El Fantasma miró más allá de Yindao. Detrás de ella había un negro grande vestido con un traje blanco y una camisa de color azul chillón. También estaba el gordo que le había arrestado en Brooklyn, así como un buen número de policías uniformados. Pero la única persona que captó toda su atención era un tipo atractivo, moreno, de la misma edad que el Fantasma que estaba sentado en una complicada silla de ruedas roja a la que tenía atados brazos y piernas. Un joven delgado, su ayudante o enfermero, estaba detrás de la silla.

Por supuesto, se trataba de Lincoln Rhyme. El Fantasma examinó a aquel curioso personaje: el hombre que, como de milagro, había descubierto las coordenadas del Fuzhou Dragón, el que había dado con el paradero de los Wu y de los Chang, el que había conseguido atrapar al mismísimo Fantasma. Algo que ningún otro policía había logrado en ningún otro lugar del mundo.

Harold Peabody se secó el rostro con una manga, estudió la situación e hizo una seña a los guardias para que se retiraran. Ellos bajaron las armas.

—¿A qué viene todo esto, Rhyme?

Pero el criminalista no le hizo ni caso, y siguió examinando al cabeza de serpiente con cuidado. El Fantasma se sintió incómodo, pero se sobrepuso con rapidez. Tenía guanxi al más alto nivel. Era inmune hasta a la magia de Lincoln Rhyme, a quien preguntó con desdén:

—¿Y quién eres tú?

—¿Yo? —respondió el inválido—. Soy uno de los diez jueces del infierno.

El Fantasma se rió.

—¿Así que te dedicas a inscribir nombres en el Registro de los Vivos y los Muertos?

—Sí, eso es exactamente lo que hago.

—¿Y has venido a despedirte de mí?

—No —respondió.

—¿Y entonces qué quieres? —preguntó Peabody con cautela.

El burócrata del Departamento de Estado intervino entonces:

—Todos ustedes, venga, dejen paso.

—No va a subir a ese avión —dijo Lincoln Rhyme.

—Claro que sí —dijo el adusto burócrata. Dio un paso al frente, le arrancó al Fantasma su billete y se dirigió hacia el mostrador de facturación.
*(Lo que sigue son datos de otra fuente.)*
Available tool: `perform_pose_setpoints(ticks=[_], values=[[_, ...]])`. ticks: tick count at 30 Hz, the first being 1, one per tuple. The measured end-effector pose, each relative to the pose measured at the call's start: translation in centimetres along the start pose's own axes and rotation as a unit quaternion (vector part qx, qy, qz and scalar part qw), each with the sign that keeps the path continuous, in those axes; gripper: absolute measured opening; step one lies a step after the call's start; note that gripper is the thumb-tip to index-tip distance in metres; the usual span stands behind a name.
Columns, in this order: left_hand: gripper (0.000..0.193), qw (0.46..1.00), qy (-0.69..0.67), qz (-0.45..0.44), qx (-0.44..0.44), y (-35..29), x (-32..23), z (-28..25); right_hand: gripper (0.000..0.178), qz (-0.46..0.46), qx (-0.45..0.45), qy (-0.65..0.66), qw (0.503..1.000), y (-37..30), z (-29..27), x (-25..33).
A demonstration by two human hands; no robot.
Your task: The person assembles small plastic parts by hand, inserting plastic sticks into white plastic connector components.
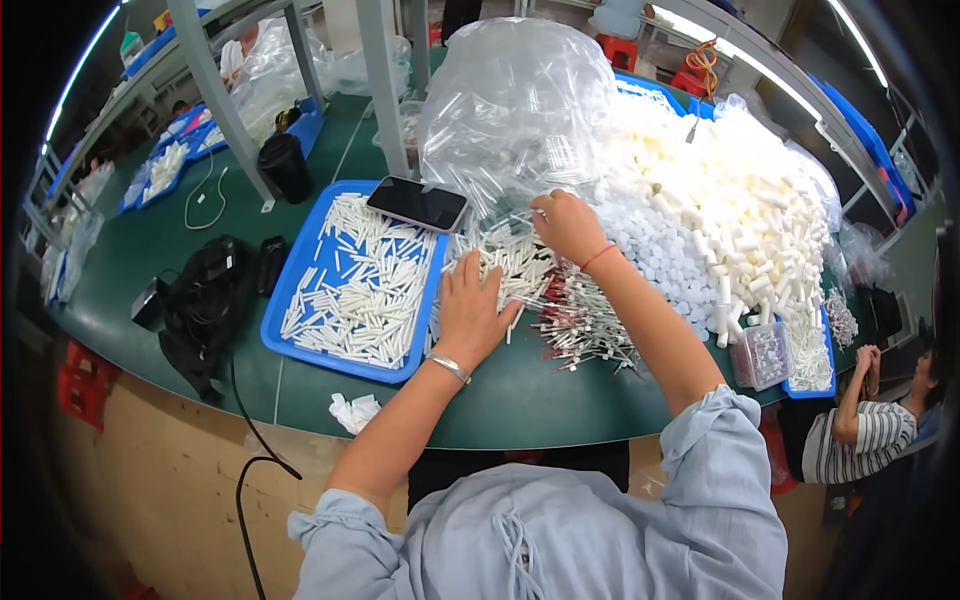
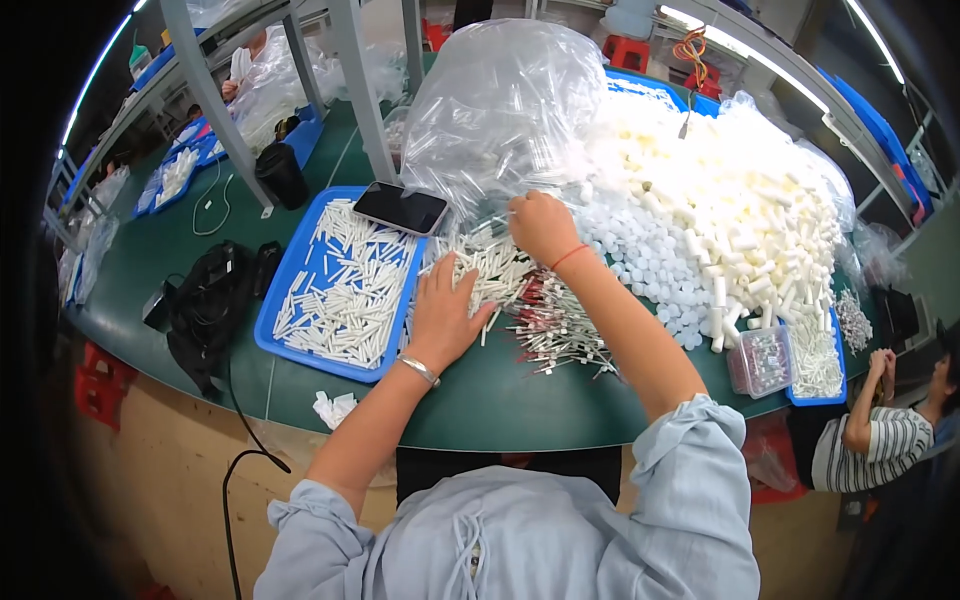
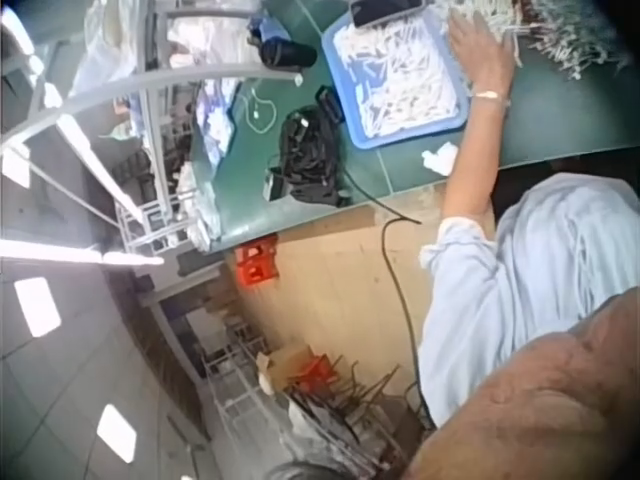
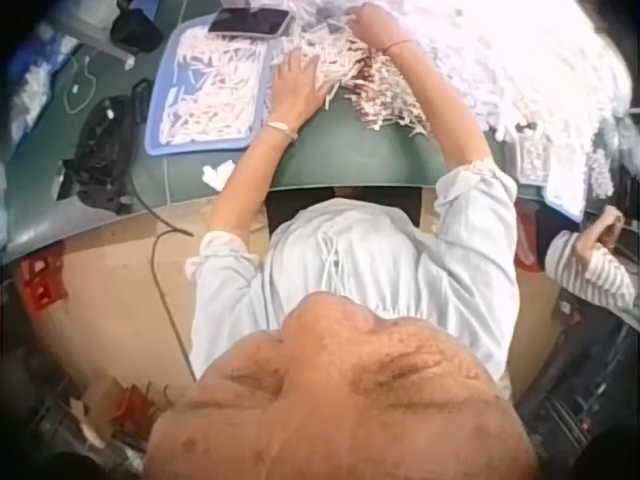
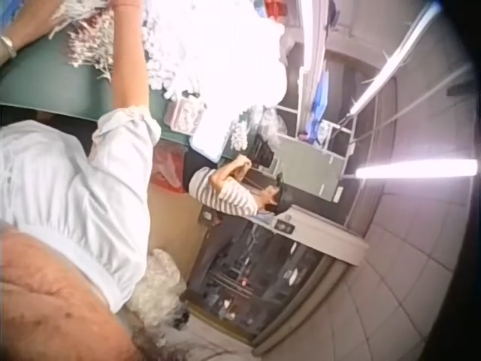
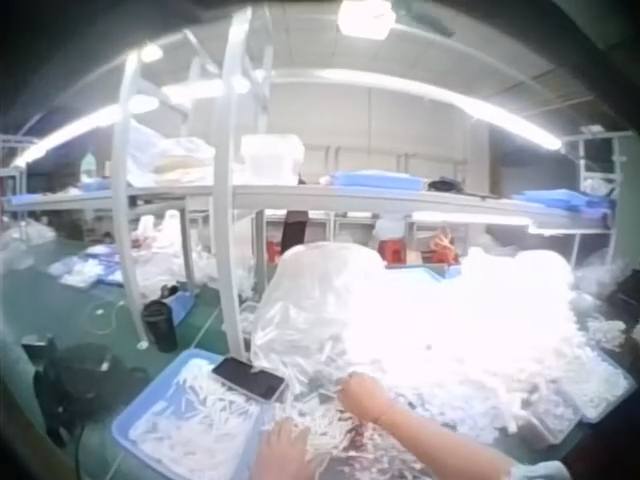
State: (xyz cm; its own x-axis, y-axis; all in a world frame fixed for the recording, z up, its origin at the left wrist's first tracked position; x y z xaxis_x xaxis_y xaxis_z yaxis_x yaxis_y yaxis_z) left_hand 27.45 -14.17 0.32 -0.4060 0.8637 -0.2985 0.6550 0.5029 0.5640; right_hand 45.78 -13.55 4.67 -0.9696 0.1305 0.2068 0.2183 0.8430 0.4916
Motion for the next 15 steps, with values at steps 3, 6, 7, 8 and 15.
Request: perform_pose_setpoints(ticks=[3, 6, 7, 8, 15], values=[[0.053, 1.0, 0.008, -0.003, 0.013, -0.7, -0.5, 0.4, 0.014, -0.034, 0.001, 0.116, 0.993, -1.0, 0.2, 3.3], [0.053, 1.0, 0.004, 0.004, 0.021, -1.2, -1.6, 0.6, 0.016, -0.146, 0.067, 0.104, 0.981, -2.1, 1.8, 5.8], [0.053, 1.0, 0.004, 0.009, 0.022, -1.3, -2.1, 0.7, 0.015, -0.138, 0.08, 0.074, 0.984, -2.2, 2.7, 5.4], [0.053, 1.0, 0.007, 0.02, 0.002, -1.5, -2.4, 0.7, 0.015, -0.138, 0.079, 0.073, 0.985, -2.0, 3.1, 5.1], [0.052, 1.0, 0.004, 0.01, 0.008, -2.5, -2.2, 0.7, 0.02, -0.049, 0.035, 0.047, 0.997, -0.6, 3.1, 5.3]])
Point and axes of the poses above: each hand's wrist, its own y-axis towards the middle knuckle, its own z-axis out of the palm, x = y × z, the point moved 7 cm from there along y, towards the middle knuckle, and after that the axes turned 4 degrees about -x, right-handed, at the moved point
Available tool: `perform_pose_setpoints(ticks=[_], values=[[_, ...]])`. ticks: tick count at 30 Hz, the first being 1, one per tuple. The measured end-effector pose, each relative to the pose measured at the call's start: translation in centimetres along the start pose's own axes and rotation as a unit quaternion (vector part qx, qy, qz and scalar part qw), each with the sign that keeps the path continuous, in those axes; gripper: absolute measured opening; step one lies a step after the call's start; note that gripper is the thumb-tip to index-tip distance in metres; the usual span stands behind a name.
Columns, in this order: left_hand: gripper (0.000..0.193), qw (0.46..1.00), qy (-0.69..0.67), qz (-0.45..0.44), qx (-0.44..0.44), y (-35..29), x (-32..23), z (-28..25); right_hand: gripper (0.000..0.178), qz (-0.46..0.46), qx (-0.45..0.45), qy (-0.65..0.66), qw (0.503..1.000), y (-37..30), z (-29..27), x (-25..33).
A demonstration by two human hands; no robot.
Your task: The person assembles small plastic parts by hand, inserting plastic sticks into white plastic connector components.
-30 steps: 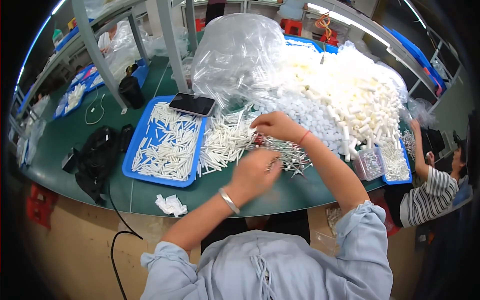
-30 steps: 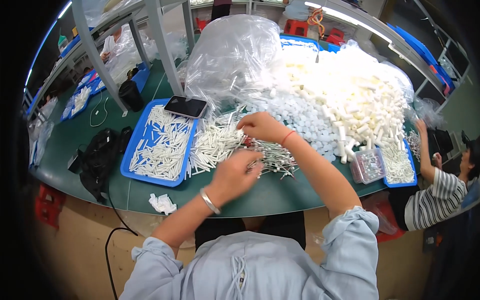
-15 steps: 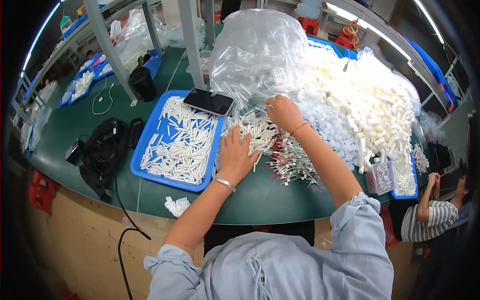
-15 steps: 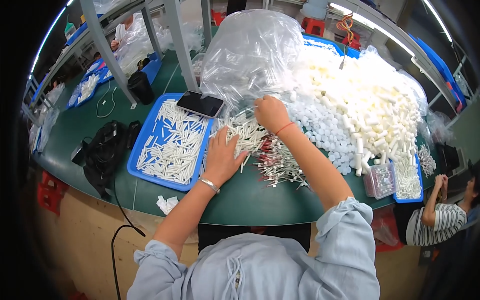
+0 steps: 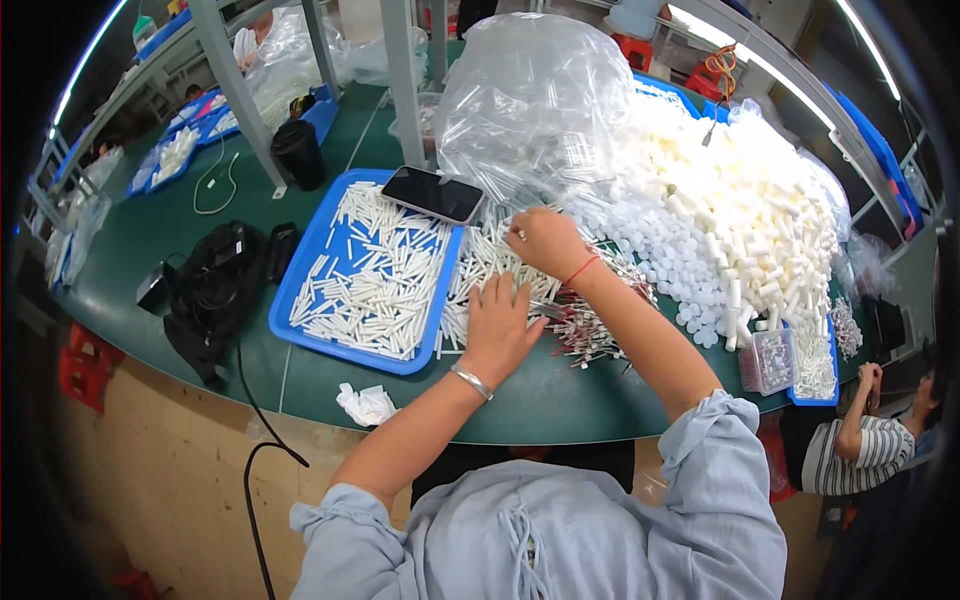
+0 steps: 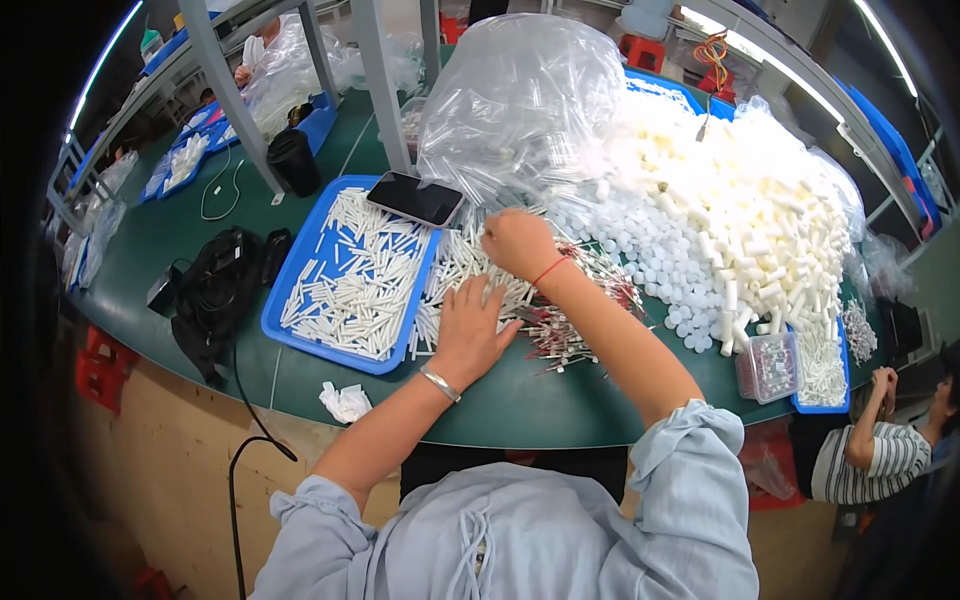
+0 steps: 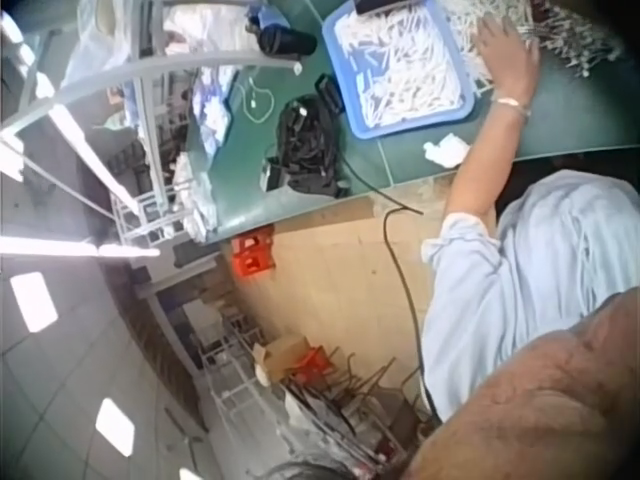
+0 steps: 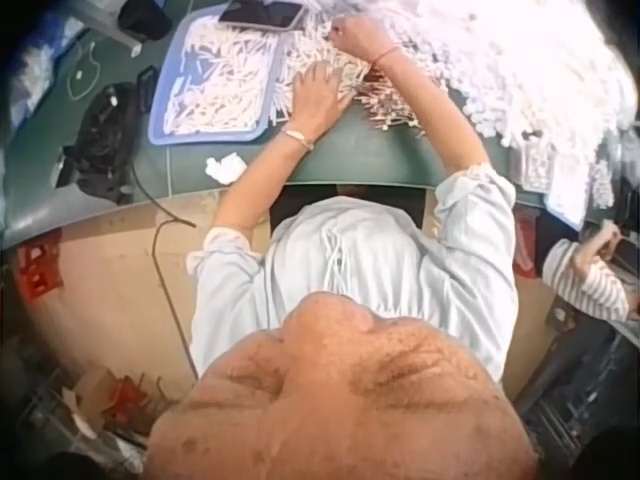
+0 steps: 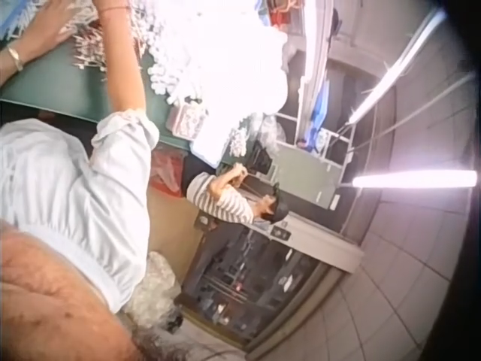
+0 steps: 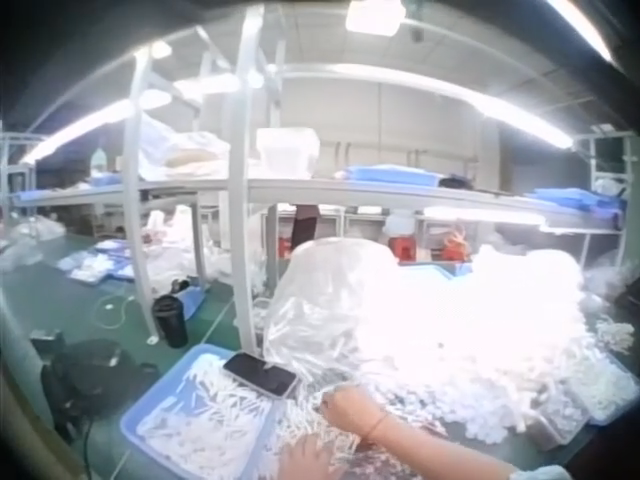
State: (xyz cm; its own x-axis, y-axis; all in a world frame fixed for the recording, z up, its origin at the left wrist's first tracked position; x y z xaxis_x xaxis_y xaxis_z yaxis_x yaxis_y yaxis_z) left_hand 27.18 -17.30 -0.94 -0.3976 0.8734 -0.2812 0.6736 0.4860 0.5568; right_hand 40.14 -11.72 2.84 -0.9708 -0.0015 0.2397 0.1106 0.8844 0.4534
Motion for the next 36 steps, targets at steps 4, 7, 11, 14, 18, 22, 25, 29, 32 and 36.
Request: perform_pose_setpoints(ticks=[4, 7, 11, 14, 18, 22, 25, 29, 32, 36], values=[[0.057, 1.0, -0.018, -0.01, 0.01, 0.1, -0.3, 0.2, 0.022, -0.021, 0.025, 0.056, 0.998, 0.6, 1.8, 3.5], [0.06, 0.999, -0.035, -0.011, 0.015, 0.6, -0.7, -0.1, 0.022, -0.039, 0.005, -0.02, 0.999, 1.3, 3.4, 3.7], [0.06, 1.0, -0.028, -0.011, -0.007, 0.6, -0.3, -0.3, 0.019, 0.006, 0.027, -0.064, 0.998, 1.6, 2.9, 1.8], [0.051, 1.0, -0.027, 0.004, -0.014, 0.5, 0.2, -0.2, 0.02, 0.042, 0.017, -0.009, 0.999, 1.3, 0.1, -0.3], [0.032, 0.999, -0.019, 0.037, -0.006, 0.6, -0.2, -0.1, 0.021, 0.082, -0.018, 0.07, 0.994, 0.1, -5.0, -4.8], [0.026, 0.998, -0.019, 0.058, -0.008, 0.6, -0.4, 0.0, 0.022, 0.181, -0.017, 0.036, 0.983, -2.1, -7.5, -10.1], [0.024, 0.997, -0.025, 0.071, -0.024, 0.8, -0.6, 0.1, 0.022, 0.172, -0.045, 0.026, 0.984, -4.3, -8.0, -12.9], [0.023, 0.997, -0.039, 0.066, -0.022, 0.9, -0.6, 0.2, 0.024, 0.182, -0.11, 0.065, 0.975, -6.8, -9.3, -14.4], [0.023, 0.997, -0.048, 0.062, -0.022, 0.6, -0.1, 0.1, 0.019, 0.226, -0.043, 0.002, 0.973, -8.0, -9.2, -13.9], [0.024, 0.995, -0.053, 0.079, -0.033, 1.1, -0.5, -0.6, 0.02, 0.245, 0.046, -0.008, 0.968, -10.1, -7.7, -14.7]])
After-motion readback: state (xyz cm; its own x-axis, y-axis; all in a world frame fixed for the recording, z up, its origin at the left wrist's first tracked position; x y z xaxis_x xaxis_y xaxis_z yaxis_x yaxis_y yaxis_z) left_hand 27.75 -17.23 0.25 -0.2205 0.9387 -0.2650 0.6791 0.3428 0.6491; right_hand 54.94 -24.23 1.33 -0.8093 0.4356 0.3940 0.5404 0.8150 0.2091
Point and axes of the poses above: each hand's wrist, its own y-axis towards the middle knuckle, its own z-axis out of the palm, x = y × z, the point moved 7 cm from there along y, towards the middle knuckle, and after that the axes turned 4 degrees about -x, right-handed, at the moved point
—Da un paso más hacia ese avión —le dijo el policía gordo— y autorizo a estos oficiales a que te detengan.

—¿A mí? —dijo Webley, enfadado.

Peabody soltó una carcajada y le preguntó al agente del FBI:

—Dellray, ¿qué coño es todo esto?

—Mejor será que escuches a mi amigo, Harold. Te interesa, hazme caso.

—Cinco minutos —concedió Peabody.

Lincoln Rhyme fingió poner cara de pena:

—Vaya, me temo que puede que me lleve un poquito más.